Июнь-декабрь сорок первого (Ортенберг) - страница 322

Надо еще решительнее, еще упорнее навязывать противнику свою волю. Если он не хочет драться, значит, тем более необходимо заставить его драться. Не давать ускользать от удара, во что бы то ни стало задерживать его боем и истреблять. Обстановка, сложившаяся на фронтах, говорит нам: надо торопиться. Теперь больше, чем когда-либо, боевые качества наших воинов, подразделений, частей будут оцениваться не только по тому, сколько территории они освободили, но и по тому, насколько своевременно, быстро и успешно решена главная задача - истребление немецкой группировки, уничтожение ее техники".

* * *

В газете много оперативного материала с важнейших сейчас фронтов: с Западного, Калининского, Юго-Западного, Ленинградского. На этих фронтах наши войска успешно продвигаются вперед.

А как Севастополь? 21 декабря Лев Иш сообщил: "после недолгой передышки гитлеровцы предприняли наступление крупными силами, на отдельных участках немецким войскам ценой колоссальных потерь удалось несколько продвинуться".

Хорошо известно, что означало "несколько продвинуться". Но в сегодняшней газете - новая корреспонденция Иша, ободряющая: "Атаки на Севастополь отбиты".

Эренбург прислал статью "Солнцеворот". Он все еще в Куйбышеве. Не по своей и не по нашей воле.

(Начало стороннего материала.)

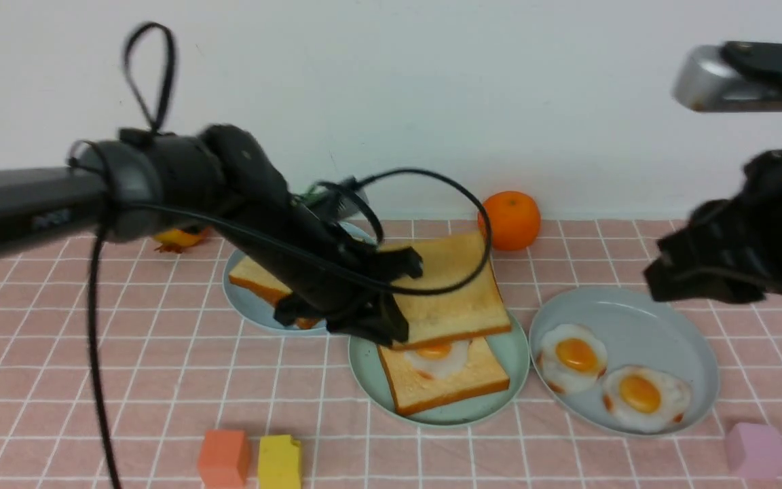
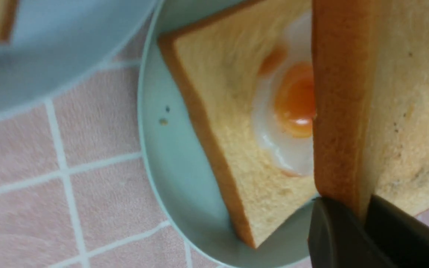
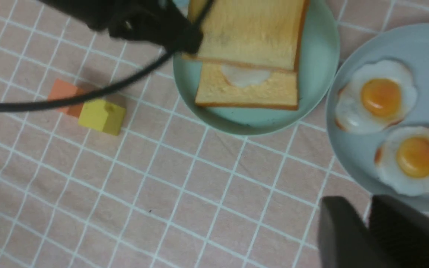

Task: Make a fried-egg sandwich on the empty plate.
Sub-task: Use the left arm to place a slice of bread on the fried egg in the middle

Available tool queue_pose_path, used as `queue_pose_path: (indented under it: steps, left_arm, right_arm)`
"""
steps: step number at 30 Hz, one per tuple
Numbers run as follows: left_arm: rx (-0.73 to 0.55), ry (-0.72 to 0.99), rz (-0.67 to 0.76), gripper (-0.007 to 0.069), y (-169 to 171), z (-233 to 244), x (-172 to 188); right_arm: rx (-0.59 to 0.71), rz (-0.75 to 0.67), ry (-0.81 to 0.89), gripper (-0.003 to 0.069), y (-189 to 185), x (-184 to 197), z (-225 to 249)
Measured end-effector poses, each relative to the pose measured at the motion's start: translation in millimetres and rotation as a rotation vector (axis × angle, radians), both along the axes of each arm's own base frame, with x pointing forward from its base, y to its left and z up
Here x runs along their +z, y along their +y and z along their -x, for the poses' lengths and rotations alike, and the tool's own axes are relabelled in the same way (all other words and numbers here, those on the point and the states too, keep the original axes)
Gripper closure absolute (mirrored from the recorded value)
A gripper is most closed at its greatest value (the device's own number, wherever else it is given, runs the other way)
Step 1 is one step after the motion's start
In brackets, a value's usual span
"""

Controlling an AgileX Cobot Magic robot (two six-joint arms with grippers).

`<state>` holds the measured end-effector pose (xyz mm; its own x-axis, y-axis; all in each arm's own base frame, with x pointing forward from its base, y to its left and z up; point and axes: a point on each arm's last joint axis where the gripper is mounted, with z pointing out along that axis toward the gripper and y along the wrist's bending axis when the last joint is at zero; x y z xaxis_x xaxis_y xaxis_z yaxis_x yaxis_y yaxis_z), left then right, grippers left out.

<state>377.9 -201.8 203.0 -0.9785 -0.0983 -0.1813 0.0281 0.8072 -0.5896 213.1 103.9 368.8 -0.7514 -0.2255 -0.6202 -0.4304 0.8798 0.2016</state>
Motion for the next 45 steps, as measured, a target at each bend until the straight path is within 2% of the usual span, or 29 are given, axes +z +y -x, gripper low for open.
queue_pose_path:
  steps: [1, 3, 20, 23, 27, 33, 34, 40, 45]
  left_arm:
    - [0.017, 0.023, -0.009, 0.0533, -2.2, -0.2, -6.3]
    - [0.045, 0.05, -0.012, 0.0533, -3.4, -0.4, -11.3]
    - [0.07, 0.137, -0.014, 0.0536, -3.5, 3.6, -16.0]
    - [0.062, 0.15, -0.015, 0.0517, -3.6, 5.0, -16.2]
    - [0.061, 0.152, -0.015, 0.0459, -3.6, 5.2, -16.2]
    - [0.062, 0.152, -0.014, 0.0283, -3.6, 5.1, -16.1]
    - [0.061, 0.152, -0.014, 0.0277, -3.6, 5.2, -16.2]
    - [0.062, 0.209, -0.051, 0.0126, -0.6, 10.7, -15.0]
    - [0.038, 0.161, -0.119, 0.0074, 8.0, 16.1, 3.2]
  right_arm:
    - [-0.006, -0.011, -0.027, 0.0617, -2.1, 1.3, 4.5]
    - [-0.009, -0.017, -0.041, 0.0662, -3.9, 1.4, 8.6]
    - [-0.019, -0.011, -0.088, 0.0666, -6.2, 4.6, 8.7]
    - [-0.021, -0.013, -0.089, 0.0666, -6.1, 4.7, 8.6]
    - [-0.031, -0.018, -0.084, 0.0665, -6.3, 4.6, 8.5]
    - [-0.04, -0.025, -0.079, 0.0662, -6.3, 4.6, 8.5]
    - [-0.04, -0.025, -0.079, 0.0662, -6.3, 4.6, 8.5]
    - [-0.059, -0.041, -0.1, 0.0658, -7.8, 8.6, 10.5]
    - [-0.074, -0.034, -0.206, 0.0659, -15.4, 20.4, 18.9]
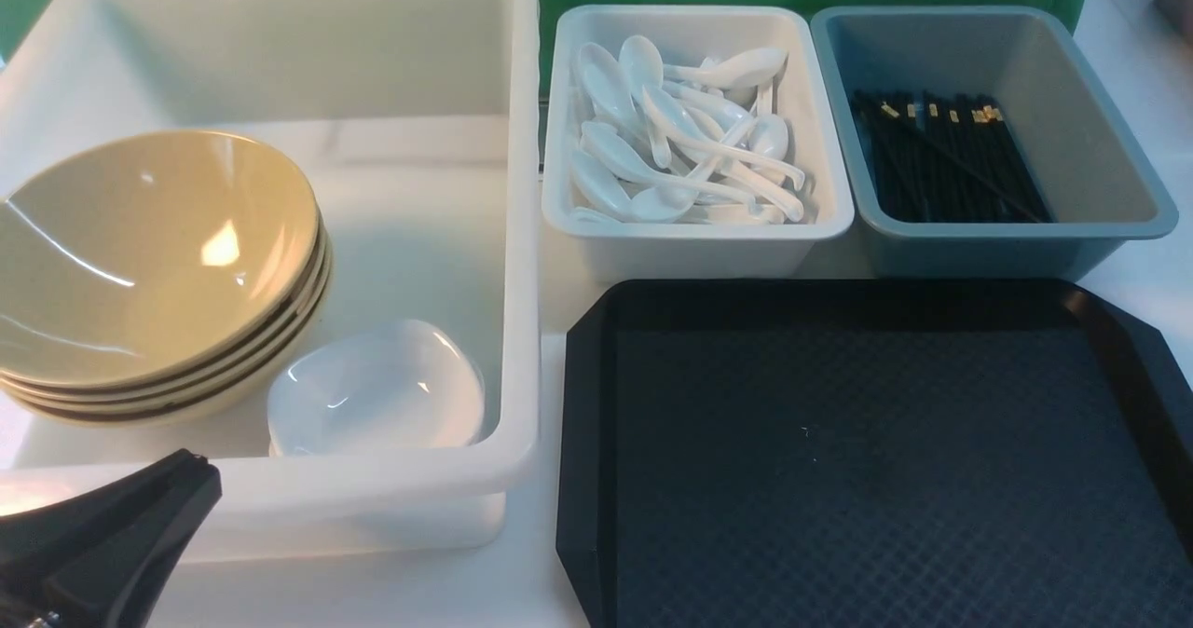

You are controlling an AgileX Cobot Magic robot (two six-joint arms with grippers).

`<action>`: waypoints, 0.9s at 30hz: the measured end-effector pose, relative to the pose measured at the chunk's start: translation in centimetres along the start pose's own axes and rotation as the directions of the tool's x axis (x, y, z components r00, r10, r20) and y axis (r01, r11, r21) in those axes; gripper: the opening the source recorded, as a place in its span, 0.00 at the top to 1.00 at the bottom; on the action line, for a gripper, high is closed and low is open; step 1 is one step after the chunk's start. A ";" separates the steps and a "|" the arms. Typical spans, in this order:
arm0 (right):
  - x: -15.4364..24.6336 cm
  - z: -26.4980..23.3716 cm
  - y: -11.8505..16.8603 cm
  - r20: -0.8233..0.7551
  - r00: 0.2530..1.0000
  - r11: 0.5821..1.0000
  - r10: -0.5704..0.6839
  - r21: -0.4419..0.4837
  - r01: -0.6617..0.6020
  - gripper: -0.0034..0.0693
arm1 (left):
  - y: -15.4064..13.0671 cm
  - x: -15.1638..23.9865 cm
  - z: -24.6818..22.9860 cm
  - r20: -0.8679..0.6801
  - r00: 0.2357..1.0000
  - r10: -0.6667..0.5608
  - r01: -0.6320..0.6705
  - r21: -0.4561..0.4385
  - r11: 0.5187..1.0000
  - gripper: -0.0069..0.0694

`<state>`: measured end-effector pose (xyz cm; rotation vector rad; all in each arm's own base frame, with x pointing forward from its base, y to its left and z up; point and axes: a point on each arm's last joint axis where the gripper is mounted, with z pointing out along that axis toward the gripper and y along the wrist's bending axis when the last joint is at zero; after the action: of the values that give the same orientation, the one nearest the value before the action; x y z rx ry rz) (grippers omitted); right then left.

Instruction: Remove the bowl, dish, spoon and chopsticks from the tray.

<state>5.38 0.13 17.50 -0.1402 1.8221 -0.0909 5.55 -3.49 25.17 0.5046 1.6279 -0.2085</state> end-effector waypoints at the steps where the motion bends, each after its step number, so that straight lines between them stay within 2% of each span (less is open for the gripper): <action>1: 0.0 0.0 0.0 0.000 1.000 1.000 0.000 0.000 0.000 0.85 | 0.0 0.4 -0.1 -0.002 1.000 0.018 -0.018 -0.008 1.000 0.92; 4: 0.0 0.0 0.0 0.000 1.000 1.000 0.000 0.000 0.000 0.85 | 0.1 1.3 -0.3 -0.001 0.997 0.076 -0.076 -0.053 0.996 0.92; 5: 0.0 0.0 0.0 0.000 1.000 1.000 0.000 0.000 0.000 0.85 | 0.4 1.8 -0.5 0.017 0.997 0.069 -0.067 -0.110 0.992 0.92; 9: 0.0 0.0 0.0 0.000 1.000 1.000 0.000 0.000 0.000 0.84 | 1.3 4.0 -0.8 0.060 0.998 -0.035 0.050 -0.279 0.959 0.92; 13: 0.0 0.0 0.0 0.000 1.000 1.000 0.000 0.000 0.000 0.84 | 1.5 6.2 -0.5 0.018 0.991 -0.135 0.133 -0.335 0.933 0.92; 14: 0.0 0.0 0.0 0.000 1.000 1.000 0.000 0.000 0.000 0.83 | 1.5 7.0 -0.4 -0.014 0.981 -0.193 0.176 -0.346 0.921 0.92; 18: 0.0 0.0 0.0 0.000 1.000 1.000 0.000 0.000 0.000 0.82 | 1.4 8.0 -0.5 -0.092 0.960 -0.263 0.216 -0.354 0.910 0.92; 27: 0.0 0.0 0.0 0.000 1.000 1.000 0.000 0.000 0.000 0.82 | 1.4 8.0 -0.5 -0.102 0.963 -0.248 0.197 -0.356 0.914 0.92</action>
<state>5.38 0.13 17.50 -0.1402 1.8221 -0.0909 5.35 -0.47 17.64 0.0649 1.8180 -0.0539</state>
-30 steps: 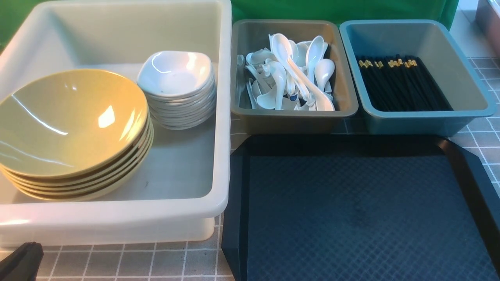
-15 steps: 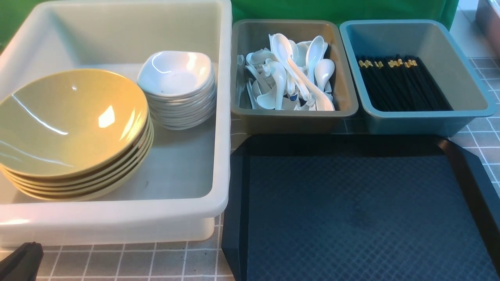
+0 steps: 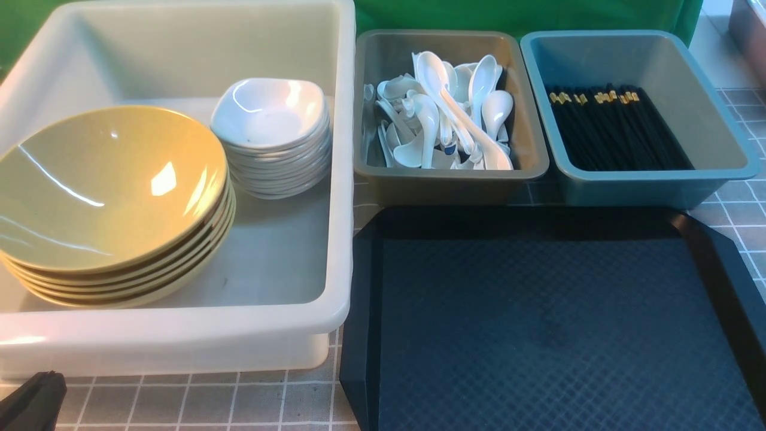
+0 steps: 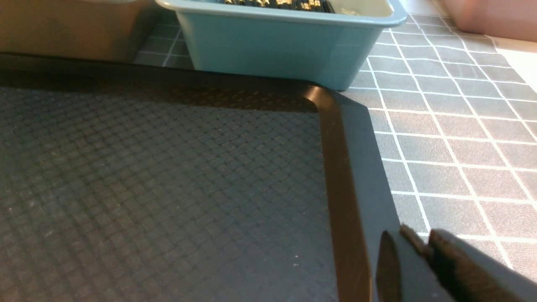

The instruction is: On grey table put chopsticks spoon bowls plates into blue grey white boxes.

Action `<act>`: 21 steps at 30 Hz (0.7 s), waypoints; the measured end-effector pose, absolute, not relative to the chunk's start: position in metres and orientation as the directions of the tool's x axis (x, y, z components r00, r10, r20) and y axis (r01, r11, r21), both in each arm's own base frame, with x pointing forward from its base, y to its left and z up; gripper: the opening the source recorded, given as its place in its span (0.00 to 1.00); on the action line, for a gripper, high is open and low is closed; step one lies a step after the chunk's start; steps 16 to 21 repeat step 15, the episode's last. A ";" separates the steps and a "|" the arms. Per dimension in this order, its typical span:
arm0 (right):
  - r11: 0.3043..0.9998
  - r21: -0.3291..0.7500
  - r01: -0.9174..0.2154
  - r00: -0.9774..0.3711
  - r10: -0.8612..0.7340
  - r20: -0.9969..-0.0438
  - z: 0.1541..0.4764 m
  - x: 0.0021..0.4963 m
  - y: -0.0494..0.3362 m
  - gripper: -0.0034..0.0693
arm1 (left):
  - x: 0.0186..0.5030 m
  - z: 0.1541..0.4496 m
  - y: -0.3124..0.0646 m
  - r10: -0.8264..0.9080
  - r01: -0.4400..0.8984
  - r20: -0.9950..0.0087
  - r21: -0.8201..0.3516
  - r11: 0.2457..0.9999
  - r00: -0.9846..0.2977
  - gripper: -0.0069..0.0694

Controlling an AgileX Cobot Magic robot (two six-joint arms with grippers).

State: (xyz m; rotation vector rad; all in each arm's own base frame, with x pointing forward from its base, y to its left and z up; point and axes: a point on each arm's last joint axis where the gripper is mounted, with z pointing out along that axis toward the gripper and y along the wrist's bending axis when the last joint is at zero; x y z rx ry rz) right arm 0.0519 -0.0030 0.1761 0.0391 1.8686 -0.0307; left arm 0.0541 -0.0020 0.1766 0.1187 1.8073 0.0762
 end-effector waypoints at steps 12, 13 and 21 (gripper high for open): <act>0.999 -0.001 0.043 -0.294 0.011 -0.956 0.176 0.052 -0.003 0.17 | 0.054 0.177 -0.002 0.122 0.040 -0.965 0.116 0.992 -0.234 0.08; 0.999 -0.001 0.043 -0.294 0.011 -0.956 0.176 0.052 -0.003 0.17 | 0.054 0.177 -0.002 0.122 0.040 -0.965 0.116 0.992 -0.234 0.08; 0.999 -0.001 0.043 -0.294 0.011 -0.956 0.176 0.052 -0.003 0.17 | 0.054 0.177 -0.002 0.122 0.040 -0.965 0.116 0.992 -0.234 0.08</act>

Но в "Красной звезде" с прежней регулярностью - каждый день, либо через день - печатаются его материалы на самые животрепещущие темы дня. Все, что он пишет для нас в Куйбышеве, передается по военному проводу в редакцию вне всякой очереди. Приказа об этом нет. Это делается по личной инициативе офицеров, несущих дежурства на военных узлах связи. Имя Эренбурга для них как бы пароль. Единственная задержка бывает из-за того, что, прежде чем передать статью Ильи Эренбурга, ее непременно прочитывают. Телеграфисты - первые читатели Эренбурга и в Куйбышеве, и в Москве.

Казалось бы, какая разница: пишет ли Эренбург в Куйбышеве или в столице? Язык, стиль, накал страстей тот же. Однако его отсутствие в редакции мы чувствуем. А я, пожалуй, больше всех.

Отношения у меня с ним были отнюдь не идиллические. Не просто было работать с Ильей Григорьевичем. И он сам отлично понимал это. Хранится у меня его книжка "Война", подаренная автором в 1943 году. Он написал на ее титульном листе: "Д. Ортенбергу. На память о "войне" в "Красной звезде".

Когда я служил уже в 38-й армии, Илья Григорьевич прислал мне письмо, в котором наряду с другими, очень дорогими для меня словами есть и такие: "Я вспоминаю героический период "Красной звезды", где мы с вами часто и бурно ругались, но были увлечены одной и той же страстью".